Explanation of symbols

DESCRIPTION OF SYMBOLS 100-800 ... Battery pack 10, 10B-10D, 10F ... Battery cell 12, 12B-12E, 12F ... Electrode terminal 12a-12c ... Folding curved surface 13, 13B-13C ... Connecting hole 13D ... Burring part 13E ... Nut part 14 ... Terminal rib 20 ... Separator 30 ... End plate 32 ... Screw hole 34 ... Extension bolt 51 ... Blind rivet 52 ... Bolt 53 ... Nut 54 ... Multi-nut fixing tool 60, 60B ... Elastic member 70, 70B ... Voltage detection terminal 71 ... Detection Terminal hole FS ... Fixing tool BB ... Bus bar

Claims (26)

  1. A battery pack in which a plurality of battery cells are adjacent and connected in series and / or in parallel to each other,
    A plurality of battery cells in which positive and negative electrode terminals protrude from one end surface;
    A fixture for connecting the electrode terminals of adjacent battery cells to each other in a fixed state in a state where the battery cells are arranged in a state where the end surfaces provided with the electrode terminals are substantially aligned on the same plane,
    With
    The electrode terminal is formed in a plate shape, the plate electrode terminal protrudes upward from the end surface of the battery cell, has a bent curved surface by bending the tip,
    A battery pack, wherein the folded surfaces of electrode terminals of adjacent battery cells are brought into contact with each other in a superposed state and connected in a fixed state by the fixing tool.
  2. The battery pack according to claim 1,
    The fixture includes an insertion body that is inserted through a connection hole that is opened in a folding surface.

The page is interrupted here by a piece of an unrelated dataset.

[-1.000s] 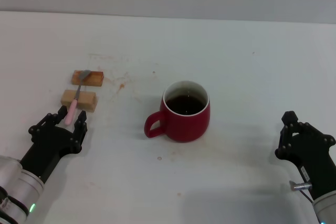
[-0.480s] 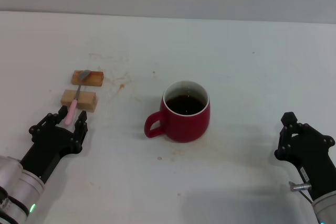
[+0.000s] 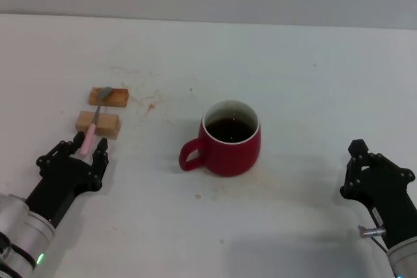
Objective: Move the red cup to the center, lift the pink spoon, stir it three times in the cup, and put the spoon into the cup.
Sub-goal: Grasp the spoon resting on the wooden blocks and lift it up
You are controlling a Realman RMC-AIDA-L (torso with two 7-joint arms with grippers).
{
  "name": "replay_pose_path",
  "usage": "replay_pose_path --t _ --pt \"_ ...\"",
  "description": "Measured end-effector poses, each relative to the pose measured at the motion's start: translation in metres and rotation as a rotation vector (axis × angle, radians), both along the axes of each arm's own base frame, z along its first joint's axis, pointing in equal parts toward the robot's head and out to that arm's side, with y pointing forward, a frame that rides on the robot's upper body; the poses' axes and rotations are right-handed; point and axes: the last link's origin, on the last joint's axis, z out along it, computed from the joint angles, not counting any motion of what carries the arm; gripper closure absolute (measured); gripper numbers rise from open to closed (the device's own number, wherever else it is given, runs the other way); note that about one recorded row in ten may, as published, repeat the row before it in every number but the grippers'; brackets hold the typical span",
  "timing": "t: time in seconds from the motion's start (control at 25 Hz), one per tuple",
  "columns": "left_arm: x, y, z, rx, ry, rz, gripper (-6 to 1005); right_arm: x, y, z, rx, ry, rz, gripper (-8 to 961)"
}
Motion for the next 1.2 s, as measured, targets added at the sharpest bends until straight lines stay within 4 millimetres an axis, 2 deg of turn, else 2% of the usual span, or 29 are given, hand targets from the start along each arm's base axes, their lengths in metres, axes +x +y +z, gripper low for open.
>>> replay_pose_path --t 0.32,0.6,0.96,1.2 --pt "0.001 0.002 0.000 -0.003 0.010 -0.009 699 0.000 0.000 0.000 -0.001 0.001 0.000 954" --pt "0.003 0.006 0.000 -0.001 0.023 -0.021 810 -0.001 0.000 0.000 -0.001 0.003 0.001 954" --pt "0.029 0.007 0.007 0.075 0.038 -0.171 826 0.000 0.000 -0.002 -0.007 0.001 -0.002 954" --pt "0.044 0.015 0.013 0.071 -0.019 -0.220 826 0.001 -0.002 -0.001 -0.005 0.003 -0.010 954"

    A battery pack, wherein the insertion body is configured to penetrate in a direction substantially perpendicular to the end face of the battery cell in a state where the bent curved surfaces in which the connection holes are formed are in contact with each other.

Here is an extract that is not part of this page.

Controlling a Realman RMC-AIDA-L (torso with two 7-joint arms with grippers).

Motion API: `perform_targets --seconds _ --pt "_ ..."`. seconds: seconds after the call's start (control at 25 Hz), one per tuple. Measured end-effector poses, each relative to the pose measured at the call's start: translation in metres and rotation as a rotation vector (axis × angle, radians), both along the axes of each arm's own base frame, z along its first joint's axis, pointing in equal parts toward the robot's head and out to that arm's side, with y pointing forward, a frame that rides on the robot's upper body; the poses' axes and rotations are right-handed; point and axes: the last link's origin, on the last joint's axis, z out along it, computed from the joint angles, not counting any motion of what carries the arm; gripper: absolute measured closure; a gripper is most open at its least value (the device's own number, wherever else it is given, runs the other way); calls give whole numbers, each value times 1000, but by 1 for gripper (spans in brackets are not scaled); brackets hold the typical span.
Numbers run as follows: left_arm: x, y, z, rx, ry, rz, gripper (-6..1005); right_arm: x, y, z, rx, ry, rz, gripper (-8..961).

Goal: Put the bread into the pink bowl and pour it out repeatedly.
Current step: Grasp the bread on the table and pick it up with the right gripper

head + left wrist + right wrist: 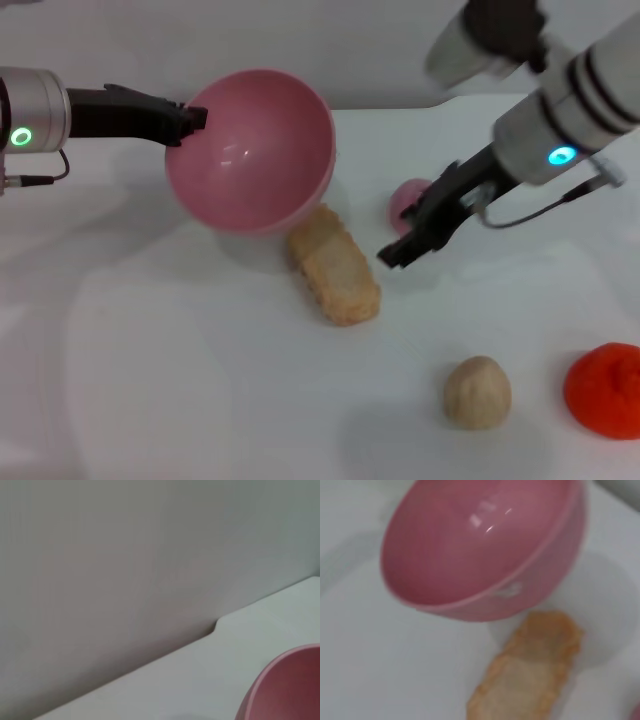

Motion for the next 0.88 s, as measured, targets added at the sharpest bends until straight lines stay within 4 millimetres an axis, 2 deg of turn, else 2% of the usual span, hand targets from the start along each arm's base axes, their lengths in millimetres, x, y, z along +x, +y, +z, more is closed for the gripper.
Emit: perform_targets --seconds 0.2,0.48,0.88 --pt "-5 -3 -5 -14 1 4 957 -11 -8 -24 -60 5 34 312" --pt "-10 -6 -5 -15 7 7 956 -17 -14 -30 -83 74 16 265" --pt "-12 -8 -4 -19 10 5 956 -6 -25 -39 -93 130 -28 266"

  3. The battery pack according to claim 1,
    The fixing device includes an insertion body that passes through a connection hole that is opened in a folding surface,
    The battery pack, wherein the insertion body is configured to penetrate in a direction substantially parallel to an end face of the battery cell.

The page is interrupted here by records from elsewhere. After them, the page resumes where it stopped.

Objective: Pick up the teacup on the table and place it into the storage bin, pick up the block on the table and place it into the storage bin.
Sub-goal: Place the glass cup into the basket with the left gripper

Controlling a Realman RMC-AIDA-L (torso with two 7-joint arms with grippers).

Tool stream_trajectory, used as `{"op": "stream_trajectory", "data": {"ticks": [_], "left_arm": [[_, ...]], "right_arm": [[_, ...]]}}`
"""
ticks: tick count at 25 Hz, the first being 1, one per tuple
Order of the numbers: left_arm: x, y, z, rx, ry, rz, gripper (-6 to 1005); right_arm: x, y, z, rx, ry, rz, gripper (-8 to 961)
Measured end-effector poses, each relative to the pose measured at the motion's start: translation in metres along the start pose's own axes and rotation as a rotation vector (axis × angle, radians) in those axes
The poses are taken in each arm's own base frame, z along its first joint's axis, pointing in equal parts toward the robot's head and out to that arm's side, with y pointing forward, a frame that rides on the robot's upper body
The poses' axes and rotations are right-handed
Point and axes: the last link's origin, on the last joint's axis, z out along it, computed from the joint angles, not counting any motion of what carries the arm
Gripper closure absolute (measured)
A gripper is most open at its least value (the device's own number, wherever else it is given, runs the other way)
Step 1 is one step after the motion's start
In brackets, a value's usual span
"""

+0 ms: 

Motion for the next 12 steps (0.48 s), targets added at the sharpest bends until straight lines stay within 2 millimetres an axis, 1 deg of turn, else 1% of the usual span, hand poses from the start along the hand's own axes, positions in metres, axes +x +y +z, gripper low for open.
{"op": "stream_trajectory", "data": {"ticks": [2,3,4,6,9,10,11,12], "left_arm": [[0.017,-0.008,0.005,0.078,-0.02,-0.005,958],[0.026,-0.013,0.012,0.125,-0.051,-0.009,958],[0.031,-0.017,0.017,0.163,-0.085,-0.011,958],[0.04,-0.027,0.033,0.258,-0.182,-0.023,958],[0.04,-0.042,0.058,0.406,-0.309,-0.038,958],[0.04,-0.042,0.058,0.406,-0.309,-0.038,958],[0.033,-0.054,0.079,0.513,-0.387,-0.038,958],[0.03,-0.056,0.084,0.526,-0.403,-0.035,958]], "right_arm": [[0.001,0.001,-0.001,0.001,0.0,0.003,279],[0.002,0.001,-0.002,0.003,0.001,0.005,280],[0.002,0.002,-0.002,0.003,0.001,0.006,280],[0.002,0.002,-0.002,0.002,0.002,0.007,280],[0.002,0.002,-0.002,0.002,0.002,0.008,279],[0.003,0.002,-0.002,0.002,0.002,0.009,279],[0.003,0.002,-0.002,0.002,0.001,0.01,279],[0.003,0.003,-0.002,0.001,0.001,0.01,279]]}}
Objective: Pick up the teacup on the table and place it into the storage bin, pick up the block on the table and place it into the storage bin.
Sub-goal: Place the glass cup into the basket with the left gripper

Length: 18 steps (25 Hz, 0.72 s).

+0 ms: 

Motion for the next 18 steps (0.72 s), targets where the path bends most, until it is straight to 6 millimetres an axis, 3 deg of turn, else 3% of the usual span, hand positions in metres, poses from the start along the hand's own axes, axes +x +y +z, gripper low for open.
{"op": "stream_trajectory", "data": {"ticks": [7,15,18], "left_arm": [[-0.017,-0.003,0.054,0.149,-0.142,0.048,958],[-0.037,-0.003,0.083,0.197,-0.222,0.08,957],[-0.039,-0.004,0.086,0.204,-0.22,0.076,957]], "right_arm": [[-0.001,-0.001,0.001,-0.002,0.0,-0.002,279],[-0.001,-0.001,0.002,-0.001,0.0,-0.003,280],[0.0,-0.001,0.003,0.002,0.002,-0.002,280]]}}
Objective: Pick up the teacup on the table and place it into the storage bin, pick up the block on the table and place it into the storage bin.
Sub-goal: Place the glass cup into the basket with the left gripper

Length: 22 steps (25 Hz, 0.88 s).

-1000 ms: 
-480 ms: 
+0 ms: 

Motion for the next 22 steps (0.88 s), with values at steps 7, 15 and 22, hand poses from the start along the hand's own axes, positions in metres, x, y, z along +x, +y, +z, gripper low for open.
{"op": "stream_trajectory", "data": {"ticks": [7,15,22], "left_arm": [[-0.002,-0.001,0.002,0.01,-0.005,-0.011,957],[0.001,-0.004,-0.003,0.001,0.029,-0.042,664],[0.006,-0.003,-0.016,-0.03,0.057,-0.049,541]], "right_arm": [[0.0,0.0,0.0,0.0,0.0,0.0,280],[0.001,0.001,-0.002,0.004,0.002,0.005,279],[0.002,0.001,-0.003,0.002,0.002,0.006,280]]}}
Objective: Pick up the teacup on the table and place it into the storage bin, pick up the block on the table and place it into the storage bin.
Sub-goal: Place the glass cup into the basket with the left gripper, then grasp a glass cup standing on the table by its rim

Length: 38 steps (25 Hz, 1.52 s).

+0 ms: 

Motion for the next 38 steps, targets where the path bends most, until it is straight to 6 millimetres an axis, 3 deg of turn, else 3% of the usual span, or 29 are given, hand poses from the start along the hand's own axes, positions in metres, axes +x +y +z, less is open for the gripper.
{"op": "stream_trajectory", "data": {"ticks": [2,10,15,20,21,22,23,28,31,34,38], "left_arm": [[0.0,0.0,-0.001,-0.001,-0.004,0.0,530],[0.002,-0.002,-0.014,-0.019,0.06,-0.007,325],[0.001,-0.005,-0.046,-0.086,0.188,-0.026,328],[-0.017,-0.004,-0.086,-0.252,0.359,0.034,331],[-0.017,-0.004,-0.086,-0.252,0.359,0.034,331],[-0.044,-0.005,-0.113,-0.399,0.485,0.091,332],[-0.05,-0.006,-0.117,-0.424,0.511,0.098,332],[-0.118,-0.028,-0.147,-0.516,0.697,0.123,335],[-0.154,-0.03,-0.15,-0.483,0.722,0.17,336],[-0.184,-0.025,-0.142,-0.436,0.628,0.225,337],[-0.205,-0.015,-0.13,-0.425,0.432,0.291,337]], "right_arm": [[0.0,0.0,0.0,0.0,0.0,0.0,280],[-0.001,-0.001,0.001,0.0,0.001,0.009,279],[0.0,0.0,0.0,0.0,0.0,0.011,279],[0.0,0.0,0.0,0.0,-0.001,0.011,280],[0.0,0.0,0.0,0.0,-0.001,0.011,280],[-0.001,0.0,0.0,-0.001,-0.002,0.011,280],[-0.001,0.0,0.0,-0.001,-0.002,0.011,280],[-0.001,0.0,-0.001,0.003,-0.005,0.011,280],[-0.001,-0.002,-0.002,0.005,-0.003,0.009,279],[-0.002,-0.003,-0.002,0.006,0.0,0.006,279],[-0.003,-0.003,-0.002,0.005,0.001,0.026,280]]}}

  4. The battery pack according to any one of claims 1 to 3,
    The battery cell is a prismatic battery;
    The electrode terminal is bent so as to protrude obliquely from the end face of the battery cell, and the bent surface is bent in a posture substantially perpendicular to the end face of the battery cell, and is substantially flush with the side face of the prismatic battery cell. A battery pack characterized by being located in
  5. The battery pack according to any one of claims 1 to 4,
    A battery pack, wherein a pair of electrode terminals protrudes from the end face of the battery cell so as to be spaced apart, and each electrode terminal protrudes obliquely in different directions.
  6. The battery pack according to any one of claims 2 to 5,
    The battery pack, wherein the connection hole is a long hole.
  7. The battery pack according to any one of claims 2 to 5,
    Instead of the connection hole, the battery pack is formed by forming a notch shape in the folding surface.
  8. The battery pack according to any one of claims 3 to 7,
    The battery cell is a prismatic battery;
    The electrode terminal protrudes from the end surface of the battery cell in a substantially vertical direction, and the tip is bent into a substantially L-shaped cross section so as to be parallel to the end surface to form a horizontal folding surface. A battery pack configured to overlap curved surfaces and to be connected by the fixture.
  9. The battery pack according to any one of claims 3 to 8,
    In the portion where the horizontal folding surfaces of the pair of electrode terminals are overlapped and connected by the fixture, the bending angle of the horizontal folding surface superimposed on the upper side is 90 ° or less, and the folding angle of the horizontal folding surface stacked on the lower side is 90 °. It is above, The sum of both is about 180 degrees, The battery pack characterized by the above-mentioned.
  10. The battery pack according to any one of claims 3 to 9,
    The battery pack, wherein the pair of electrode terminals is bent in a direction in which one bending direction is opposite to the other bending direction.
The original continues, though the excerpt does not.